We use forms to collect information from users and to allow users to configure options. There are two types of inputs used in forms: text inputs and data inputs.

Text Inputs

Text inputs are used whenever users are required to manually enter text inside an input field. Text inputs must display top-aligned labels in all instances, and a character count in instances where a maximum number of characters is allowed.

Optionally, text inputs may display a toggletip next to the input label that contains supplementary information, placeholder text inside the input field to guide users in filling it out, and/or help text below the input field for further guidance or details.

For text inputs requiring multiple lines of text, use an expanding text area instead of a singular field.

Examples of text inputs’ and text areas’ anatomy and structure in non-active and active states.

Data Inputs

Data inputs refer to form elements that allow users to select inputs from a pre-determined set of options or a limited range of values. Below are examples of available form elements and a guide for appropriate usage of each element.

Form Element Usage
Checkbox Open CodePen in a new window
To select one or more options from a list
Radio Button Open CodePen in a new window
To select one option from a list
To select multiple items from a longer list. Use a multiselect instead of checkboxes for lists containing more than five items
Toggle Open CodePen in a new window To select one of two binary options (such as on/off, yes/no, etc.)
Datepicker To select a single date or a range of dates from a calendar
Timepicker To select or input a specific time or a range of time
Uploader To upload and attach one or more files to a form
Tag Input To create a tag or search through a pre-populated list of tags to add a tag

Form Submit Accessibility

Ensure that there is an action below the form to take the user's focus to the submit button if the button doesn't semantically follow the last input in the form. This is handled using a hidden button that becomes visible on focus when the user tabs past the last form input. Label the button "Go to" + button name + "button". Check out our CodePen for a working example.

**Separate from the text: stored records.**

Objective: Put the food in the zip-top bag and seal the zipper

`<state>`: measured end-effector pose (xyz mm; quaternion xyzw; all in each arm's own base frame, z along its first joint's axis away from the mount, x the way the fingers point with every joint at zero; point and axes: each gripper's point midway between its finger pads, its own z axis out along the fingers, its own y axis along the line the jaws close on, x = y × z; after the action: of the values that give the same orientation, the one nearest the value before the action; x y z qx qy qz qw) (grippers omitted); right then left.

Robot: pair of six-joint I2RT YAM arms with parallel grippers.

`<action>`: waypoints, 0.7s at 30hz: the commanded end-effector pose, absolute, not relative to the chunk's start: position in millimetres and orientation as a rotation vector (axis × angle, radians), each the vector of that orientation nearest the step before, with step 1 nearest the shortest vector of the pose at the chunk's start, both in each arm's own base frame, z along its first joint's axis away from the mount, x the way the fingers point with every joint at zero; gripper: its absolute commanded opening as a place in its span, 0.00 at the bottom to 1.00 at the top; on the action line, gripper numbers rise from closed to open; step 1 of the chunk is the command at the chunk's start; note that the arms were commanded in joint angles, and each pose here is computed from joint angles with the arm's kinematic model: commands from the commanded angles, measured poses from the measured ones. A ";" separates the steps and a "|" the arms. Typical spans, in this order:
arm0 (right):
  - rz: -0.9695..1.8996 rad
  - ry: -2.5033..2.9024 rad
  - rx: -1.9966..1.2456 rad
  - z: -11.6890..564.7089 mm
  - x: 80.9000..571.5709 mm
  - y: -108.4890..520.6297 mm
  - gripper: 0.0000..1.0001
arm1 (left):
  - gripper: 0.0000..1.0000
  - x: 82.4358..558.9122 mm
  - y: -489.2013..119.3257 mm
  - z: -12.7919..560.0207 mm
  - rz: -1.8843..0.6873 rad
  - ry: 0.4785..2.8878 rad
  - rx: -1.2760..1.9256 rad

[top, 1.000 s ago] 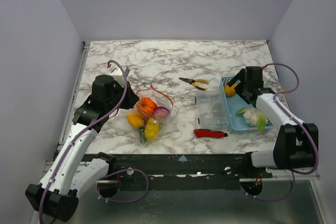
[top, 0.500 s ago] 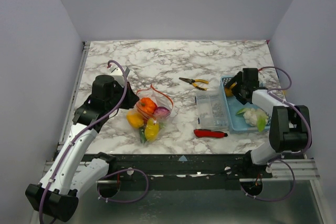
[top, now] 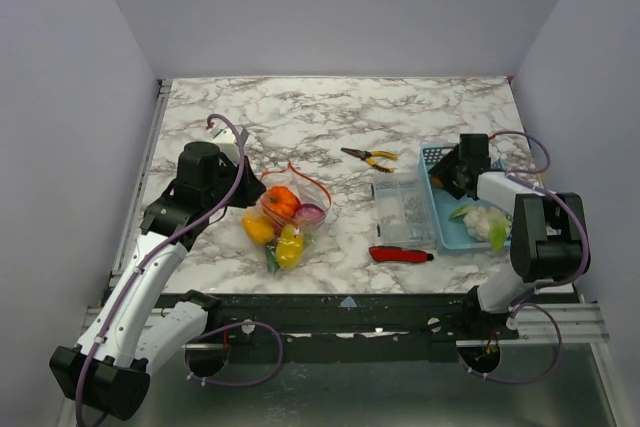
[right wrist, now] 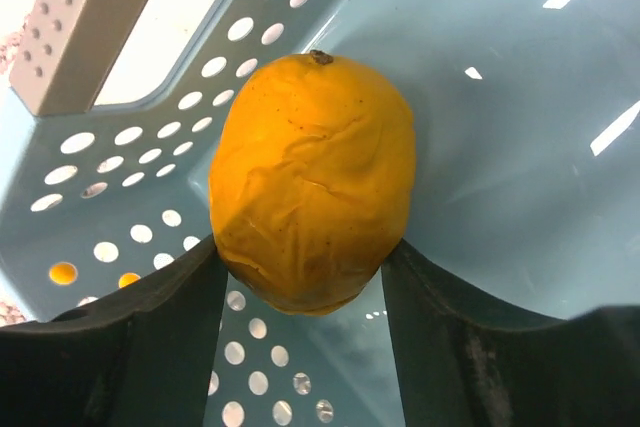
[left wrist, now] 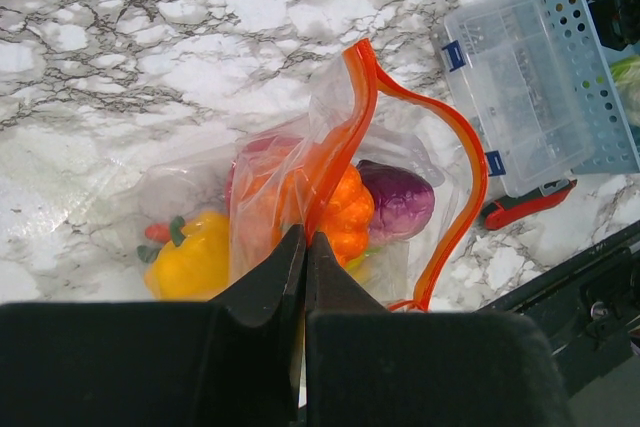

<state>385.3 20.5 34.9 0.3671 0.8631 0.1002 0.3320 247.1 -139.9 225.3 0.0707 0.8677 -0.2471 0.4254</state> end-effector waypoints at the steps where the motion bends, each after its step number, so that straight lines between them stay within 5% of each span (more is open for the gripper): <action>1: 0.239 2.235 0.925 43.4 381.7 14.4 0.56 | 0.00 248.0 -143.9 226.2 -0.632 2.162 0.202; 9: 0.134 2.198 0.843 71.1 359.4 -1.4 0.35 | 0.00 247.8 -142.2 227.7 -0.623 2.154 0.198; 21: 0.388 2.071 0.622 157.1 333.9 30.9 0.30 | 0.00 247.3 -141.5 230.2 -0.621 2.143 0.195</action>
<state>346.0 12.1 138.7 0.2921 0.8344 0.1084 0.4547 247.8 -140.1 223.5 0.0703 0.8695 -0.2462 0.4224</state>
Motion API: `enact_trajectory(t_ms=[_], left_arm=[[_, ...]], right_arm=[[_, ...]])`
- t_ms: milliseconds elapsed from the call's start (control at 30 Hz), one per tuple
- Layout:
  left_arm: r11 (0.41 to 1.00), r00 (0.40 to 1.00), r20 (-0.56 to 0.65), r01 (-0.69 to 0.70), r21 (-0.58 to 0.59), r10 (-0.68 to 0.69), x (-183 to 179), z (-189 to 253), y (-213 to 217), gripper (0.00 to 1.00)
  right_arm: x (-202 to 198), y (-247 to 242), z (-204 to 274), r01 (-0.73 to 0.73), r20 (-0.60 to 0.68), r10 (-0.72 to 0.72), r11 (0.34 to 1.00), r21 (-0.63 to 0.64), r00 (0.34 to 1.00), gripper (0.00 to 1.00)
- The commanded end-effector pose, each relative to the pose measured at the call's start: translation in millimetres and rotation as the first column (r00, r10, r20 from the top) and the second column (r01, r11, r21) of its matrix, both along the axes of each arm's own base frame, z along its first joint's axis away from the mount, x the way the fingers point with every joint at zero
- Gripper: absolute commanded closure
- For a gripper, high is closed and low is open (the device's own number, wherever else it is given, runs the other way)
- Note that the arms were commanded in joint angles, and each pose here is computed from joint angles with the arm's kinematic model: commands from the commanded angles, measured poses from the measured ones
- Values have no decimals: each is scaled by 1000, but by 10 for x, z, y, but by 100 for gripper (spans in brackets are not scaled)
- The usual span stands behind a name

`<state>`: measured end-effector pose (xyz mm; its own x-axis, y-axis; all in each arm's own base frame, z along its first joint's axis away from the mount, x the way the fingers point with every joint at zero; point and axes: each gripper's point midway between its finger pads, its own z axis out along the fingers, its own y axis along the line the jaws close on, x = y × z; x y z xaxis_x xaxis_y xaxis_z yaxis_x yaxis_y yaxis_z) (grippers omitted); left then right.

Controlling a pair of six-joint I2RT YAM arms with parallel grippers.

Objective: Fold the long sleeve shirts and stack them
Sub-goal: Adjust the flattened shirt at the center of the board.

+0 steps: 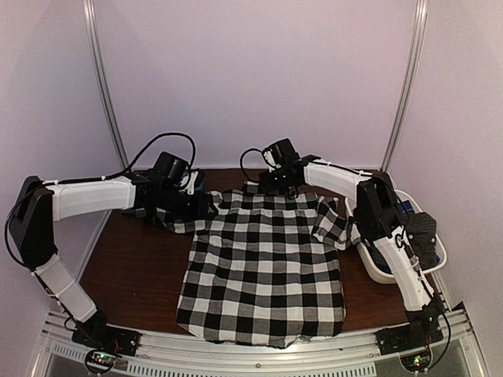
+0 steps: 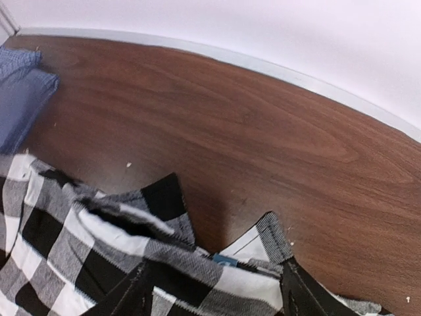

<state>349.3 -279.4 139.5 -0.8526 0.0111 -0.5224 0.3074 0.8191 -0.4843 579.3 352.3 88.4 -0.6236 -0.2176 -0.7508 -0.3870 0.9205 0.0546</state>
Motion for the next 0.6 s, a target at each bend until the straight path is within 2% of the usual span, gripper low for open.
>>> enact_trajectory(t_ms=[0, 200, 367, 567], left_arm=[[998, 997, 32, -68, -2, 68, 182, 65, 172, 55], [996, 996, 21, -89, -6, 89, 229, 46, 292, 55], [997, 997, 8, -78, -10, 78, 192, 26, 286, 56], [996, 996, 6, -86, 7, 86, 137, 41, 345, 56]], right_arm=[[-381, 213, 493, -67, 11, 67, 998, 7, 998, 39], [-722, 362, 209, -117, -50, 117, 993, 5, 992, 47], [-540, 361, -61, -112, -71, 111, 994, -2, 991, 54], [-149, 190, -306, -68, -55, 69, 998, 9, 996, 55]])
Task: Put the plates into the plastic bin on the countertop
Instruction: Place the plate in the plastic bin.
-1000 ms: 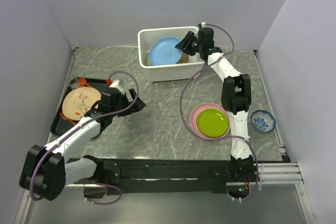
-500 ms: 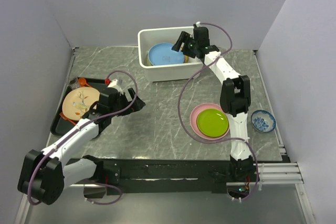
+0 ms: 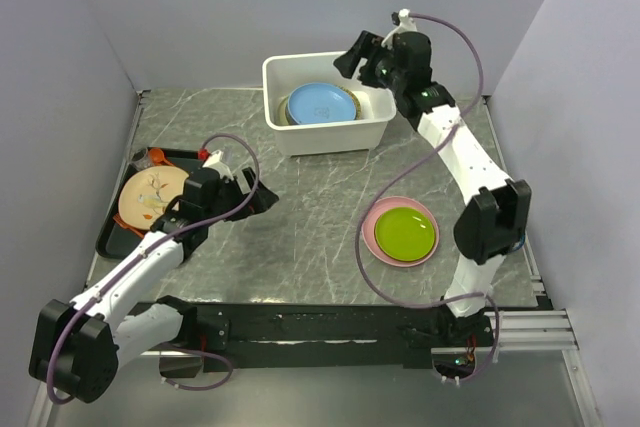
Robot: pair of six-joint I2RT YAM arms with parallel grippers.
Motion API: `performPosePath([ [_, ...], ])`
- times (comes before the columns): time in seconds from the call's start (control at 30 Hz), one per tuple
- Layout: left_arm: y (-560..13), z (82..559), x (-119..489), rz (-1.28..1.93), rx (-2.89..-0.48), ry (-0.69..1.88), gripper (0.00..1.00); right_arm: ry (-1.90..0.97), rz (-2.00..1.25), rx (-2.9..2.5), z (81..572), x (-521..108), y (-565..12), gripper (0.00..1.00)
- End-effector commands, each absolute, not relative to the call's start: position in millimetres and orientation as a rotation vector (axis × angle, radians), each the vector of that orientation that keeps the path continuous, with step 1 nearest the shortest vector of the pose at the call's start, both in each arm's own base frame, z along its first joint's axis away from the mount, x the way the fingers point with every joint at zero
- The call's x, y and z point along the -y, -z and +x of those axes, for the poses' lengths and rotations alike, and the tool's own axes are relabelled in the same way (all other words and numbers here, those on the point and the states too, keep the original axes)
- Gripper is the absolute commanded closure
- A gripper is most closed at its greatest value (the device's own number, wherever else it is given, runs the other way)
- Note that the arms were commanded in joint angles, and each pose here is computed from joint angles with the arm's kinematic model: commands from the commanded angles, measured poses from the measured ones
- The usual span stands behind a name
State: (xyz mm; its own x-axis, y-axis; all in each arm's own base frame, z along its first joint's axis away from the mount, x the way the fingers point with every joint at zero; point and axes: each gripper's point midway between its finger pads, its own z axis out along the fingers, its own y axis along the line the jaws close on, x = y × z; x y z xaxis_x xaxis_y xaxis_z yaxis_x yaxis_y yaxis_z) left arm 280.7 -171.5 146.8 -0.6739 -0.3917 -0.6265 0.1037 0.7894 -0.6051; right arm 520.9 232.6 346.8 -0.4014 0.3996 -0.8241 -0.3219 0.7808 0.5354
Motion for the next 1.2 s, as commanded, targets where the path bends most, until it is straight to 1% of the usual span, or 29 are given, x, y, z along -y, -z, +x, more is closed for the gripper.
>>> performPosePath([
  [0.0, -160, 283, 188, -0.157, -2.140, 0.893, 0.01, -0.756, 0.042, -1.826, 487, -222, -341, 0.17],
  [0.03, -161, 283, 190, -0.148, -2.141, 0.900, 0.01, -0.745, 0.047, -1.830, 481, -219, -337, 0.17],
  [0.07, -158, 283, 192, -0.144, -2.150, 0.902, 0.01, -0.742, 0.046, -1.809, 469, -213, -346, 0.17],
  [0.1, -161, 284, 196, -0.131, -2.142, 0.913, 0.01, -0.713, 0.065, -1.845, 463, -207, -324, 0.17],
  [0.17, -159, 284, 202, -0.113, -2.153, 0.922, 0.01, -0.692, 0.072, -1.834, 447, -197, -326, 0.17],
  [0.2, -162, 285, 205, -0.104, -2.151, 0.930, 0.01, -0.664, 0.080, -1.876, 441, -192, -304, 0.17],
  [0.23, -163, 284, 209, -0.087, -2.149, 0.939, 0.01, -0.644, 0.090, -1.863, 434, -186, -308, 0.17],
  [0.3, -162, 285, 216, -0.069, -2.163, 0.950, 0.01, -0.605, 0.104, -1.911, 424, -177, -284, 0.17],
  [0.37, -165, 286, 229, -0.035, -2.152, 0.974, 0.01, -0.584, 0.119, -1.912, 415, -169, -281, 0.17],
  [0.4, -165, 287, 233, -0.026, -2.153, 0.981, 0.01, -0.573, 0.127, -1.942, 410, -166, -265, 0.17],
  [0.43, -165, 284, 241, -0.004, -2.160, 0.995, 0.01, -0.579, 0.129, -1.936, 405, -164, -265, 0.17],
  [0.5, -163, 285, 252, 0.020, -2.166, 1.017, 0.01, -0.589, 0.150, -1.971, 398, -158, -246, 0.18],
  [0.7, -159, 284, 284, 0.100, -2.186, 1.072, 0.01, -0.590, 0.199, -2.015, 375, -141, -218, 0.18],
  [1.17, -166, 282, 358, 0.286, -2.186, 1.203, 0.01, -0.562, 0.378, -2.068, 339, -86, -177, 0.20],
])
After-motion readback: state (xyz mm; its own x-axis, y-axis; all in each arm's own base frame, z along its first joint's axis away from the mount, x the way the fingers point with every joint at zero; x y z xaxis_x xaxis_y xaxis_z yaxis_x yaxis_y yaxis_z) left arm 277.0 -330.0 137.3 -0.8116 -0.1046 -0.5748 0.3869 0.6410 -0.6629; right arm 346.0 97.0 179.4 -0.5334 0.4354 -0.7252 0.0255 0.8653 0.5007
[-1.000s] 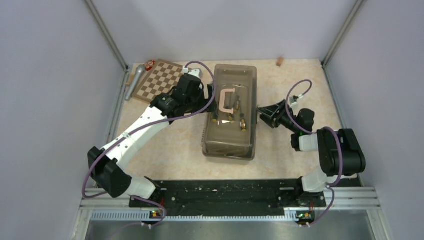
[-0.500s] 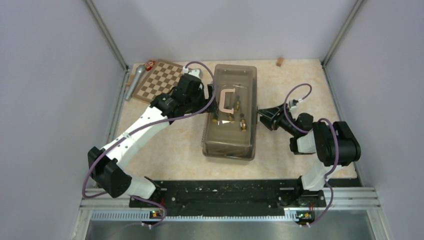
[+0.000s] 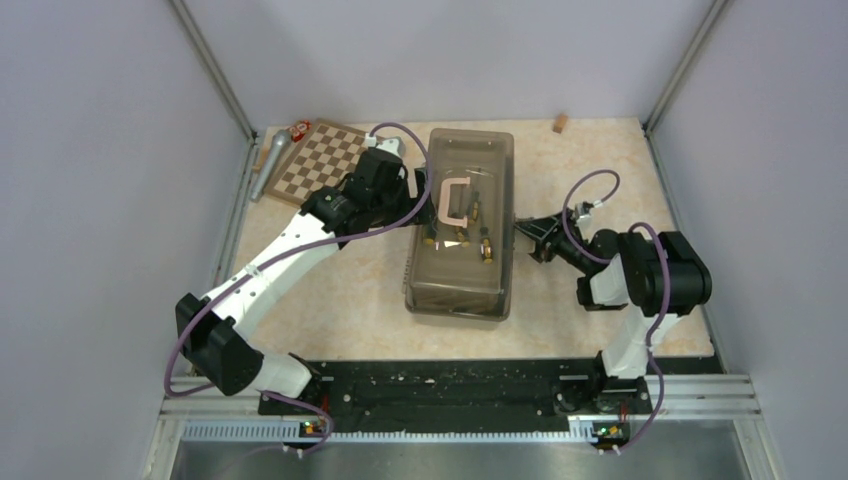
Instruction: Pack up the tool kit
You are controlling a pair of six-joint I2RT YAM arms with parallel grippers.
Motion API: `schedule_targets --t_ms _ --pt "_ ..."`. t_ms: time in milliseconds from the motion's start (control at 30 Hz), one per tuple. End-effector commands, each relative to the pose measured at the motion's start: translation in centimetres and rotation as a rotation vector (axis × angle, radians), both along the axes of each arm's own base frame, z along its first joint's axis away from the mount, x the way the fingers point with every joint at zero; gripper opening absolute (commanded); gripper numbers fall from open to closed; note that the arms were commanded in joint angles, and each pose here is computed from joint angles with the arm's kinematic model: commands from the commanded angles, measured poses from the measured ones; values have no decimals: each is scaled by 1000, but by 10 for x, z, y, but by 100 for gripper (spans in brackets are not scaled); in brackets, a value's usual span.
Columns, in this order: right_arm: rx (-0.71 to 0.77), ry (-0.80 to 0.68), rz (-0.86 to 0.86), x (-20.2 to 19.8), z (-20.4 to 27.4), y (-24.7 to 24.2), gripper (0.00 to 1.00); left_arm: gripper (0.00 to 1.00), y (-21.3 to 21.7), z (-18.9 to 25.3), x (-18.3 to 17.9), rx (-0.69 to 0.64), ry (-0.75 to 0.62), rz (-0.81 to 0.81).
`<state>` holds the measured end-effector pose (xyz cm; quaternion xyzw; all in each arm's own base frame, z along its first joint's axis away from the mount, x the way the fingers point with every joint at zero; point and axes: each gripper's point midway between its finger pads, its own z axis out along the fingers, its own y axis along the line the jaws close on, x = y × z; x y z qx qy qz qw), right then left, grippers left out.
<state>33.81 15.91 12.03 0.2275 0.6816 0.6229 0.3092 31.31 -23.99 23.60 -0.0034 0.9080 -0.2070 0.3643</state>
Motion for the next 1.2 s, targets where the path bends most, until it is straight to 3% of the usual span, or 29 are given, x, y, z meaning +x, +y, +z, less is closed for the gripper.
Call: schedule_targets --t_ms 0,400,800,1167 --pt "1 -132 80 -7 21 14 61 90 -5 12 9 -28 -33 6" --pt "-62 -232 109 -11 59 16 59 90 -6 12 11 -27 -31 8" --pt "-90 -238 110 -13 75 16 59 90 -2 15 10 -32 -50 25" --pt "-136 -228 108 -17 77 18 52 90 -4 23 10 -56 -68 18"
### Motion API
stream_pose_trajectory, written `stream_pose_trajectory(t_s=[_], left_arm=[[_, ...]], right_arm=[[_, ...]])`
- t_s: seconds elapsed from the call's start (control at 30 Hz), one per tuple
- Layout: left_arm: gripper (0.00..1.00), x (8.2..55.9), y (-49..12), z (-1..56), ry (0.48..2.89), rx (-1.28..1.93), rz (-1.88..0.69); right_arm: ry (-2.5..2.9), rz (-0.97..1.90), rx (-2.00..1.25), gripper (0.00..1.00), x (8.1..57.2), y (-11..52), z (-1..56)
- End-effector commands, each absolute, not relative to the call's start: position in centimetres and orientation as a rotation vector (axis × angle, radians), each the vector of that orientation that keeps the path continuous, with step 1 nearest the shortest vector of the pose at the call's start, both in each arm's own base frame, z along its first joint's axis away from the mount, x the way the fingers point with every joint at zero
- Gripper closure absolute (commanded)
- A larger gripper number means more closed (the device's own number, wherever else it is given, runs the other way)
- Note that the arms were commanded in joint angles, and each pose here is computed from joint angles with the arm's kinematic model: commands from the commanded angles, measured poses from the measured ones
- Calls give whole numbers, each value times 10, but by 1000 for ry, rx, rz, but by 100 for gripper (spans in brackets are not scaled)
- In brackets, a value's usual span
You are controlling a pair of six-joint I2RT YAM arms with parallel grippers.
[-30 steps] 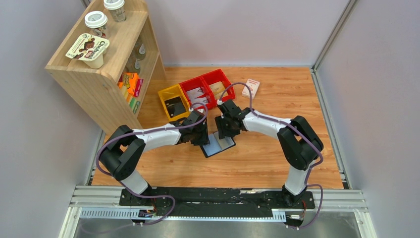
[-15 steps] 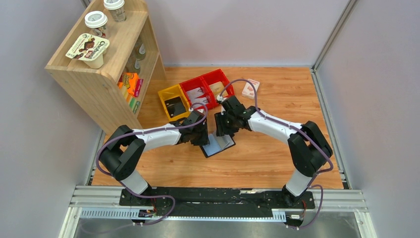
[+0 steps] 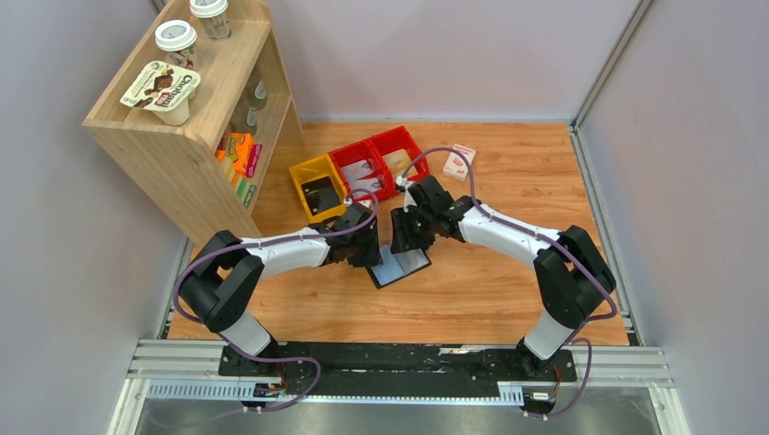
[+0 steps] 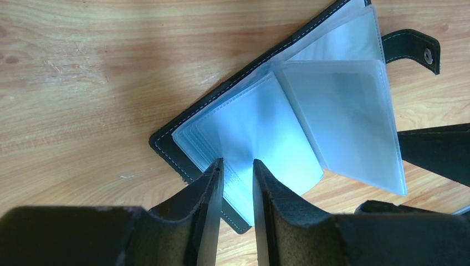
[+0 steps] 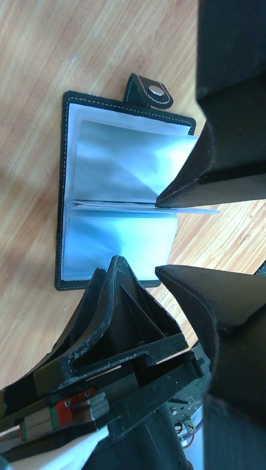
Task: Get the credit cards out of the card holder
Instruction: Remove the credit card from the card holder.
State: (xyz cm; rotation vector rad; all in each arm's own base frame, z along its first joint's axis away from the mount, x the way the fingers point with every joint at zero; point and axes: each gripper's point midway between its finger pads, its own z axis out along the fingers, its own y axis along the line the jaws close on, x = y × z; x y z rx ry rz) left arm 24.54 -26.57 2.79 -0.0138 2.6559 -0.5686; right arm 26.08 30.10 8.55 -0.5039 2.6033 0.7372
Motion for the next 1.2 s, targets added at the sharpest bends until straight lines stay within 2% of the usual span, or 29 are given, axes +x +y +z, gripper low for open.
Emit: stream_pose_trajectory(t_s=[0.0,0.23,0.37,0.57,0.7,1.03,1.17], left_arm=[[66,243,-264,33,2643,-27,-571],[66,245,-255,37,2611,-66,-541],[66,244,-254,38,2605,-70,-539],[66,245,-253,38,2602,-73,-537],[66,245,-254,39,2604,-69,-536],[65,243,-227,65,2535,-96,-442],[65,246,-238,78,2492,-56,-528]], right_arm=[[2543,855,-547,55,256,315,105],[2560,970,-592,55,247,328,100],[2603,838,-525,56,256,315,86],[2585,815,-527,49,258,311,89],[2626,682,-470,49,267,297,78],[2619,836,-451,49,267,309,75],[2608,944,-397,50,272,308,73]])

Example of form with the submit button in the header.

Do’s and Don’ts for Forms


  • Keep form input labels concise and in title case.
  • Use help text to give additional, specific details or guidance.
  • Use toggletips sparingly and only for supplementary information.
  • Reflect the width of the form field to the expected length of the content inside it wherever possible.
  • Use expanding text areas instead of single field text inputs whenever multiple lines of text is expected.
  • Group inputs for related tasks under section titles for longer forms.
  • Mark required fields with an asterisk. View guidelines for Required Fields for more details.


  • Omit labels for any inputs.
  • Use placeholder or help text in place of input labels.
  • Provide placeholder or help text unless necessary.
  • Keep essential information hidden inside toggletips.
  • Use radio buttons and checkboxes for lists longer than five items. Instead, use a dropdown or multiselect.